__Exercise aim__. Where a line of the data below has the string "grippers", copy that line.

┌─ Dataset excerpt

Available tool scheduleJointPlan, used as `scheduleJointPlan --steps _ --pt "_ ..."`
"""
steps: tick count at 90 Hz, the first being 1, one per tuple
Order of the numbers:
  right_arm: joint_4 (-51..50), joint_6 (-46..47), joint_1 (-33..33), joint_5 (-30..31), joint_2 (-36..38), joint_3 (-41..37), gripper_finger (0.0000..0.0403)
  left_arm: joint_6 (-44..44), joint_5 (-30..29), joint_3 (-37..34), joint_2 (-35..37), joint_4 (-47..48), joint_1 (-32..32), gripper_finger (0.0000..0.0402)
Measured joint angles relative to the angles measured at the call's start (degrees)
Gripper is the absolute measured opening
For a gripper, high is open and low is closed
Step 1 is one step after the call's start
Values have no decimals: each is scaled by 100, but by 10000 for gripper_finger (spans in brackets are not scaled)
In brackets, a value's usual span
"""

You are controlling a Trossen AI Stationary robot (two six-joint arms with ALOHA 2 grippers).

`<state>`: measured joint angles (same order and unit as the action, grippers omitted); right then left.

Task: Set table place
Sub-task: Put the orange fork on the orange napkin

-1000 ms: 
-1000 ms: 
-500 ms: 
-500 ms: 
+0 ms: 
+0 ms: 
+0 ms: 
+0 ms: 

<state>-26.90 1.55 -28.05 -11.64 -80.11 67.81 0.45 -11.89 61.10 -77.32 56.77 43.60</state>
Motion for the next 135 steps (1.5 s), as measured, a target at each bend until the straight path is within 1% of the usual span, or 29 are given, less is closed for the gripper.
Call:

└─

__Solution to this task__.
You are controlling a Trossen AI Stationary robot (two six-joint arms with ALOHA 2 grippers).
`<state>`: measured joint angles (same order and unit as the action, grippers omitted); right then left.

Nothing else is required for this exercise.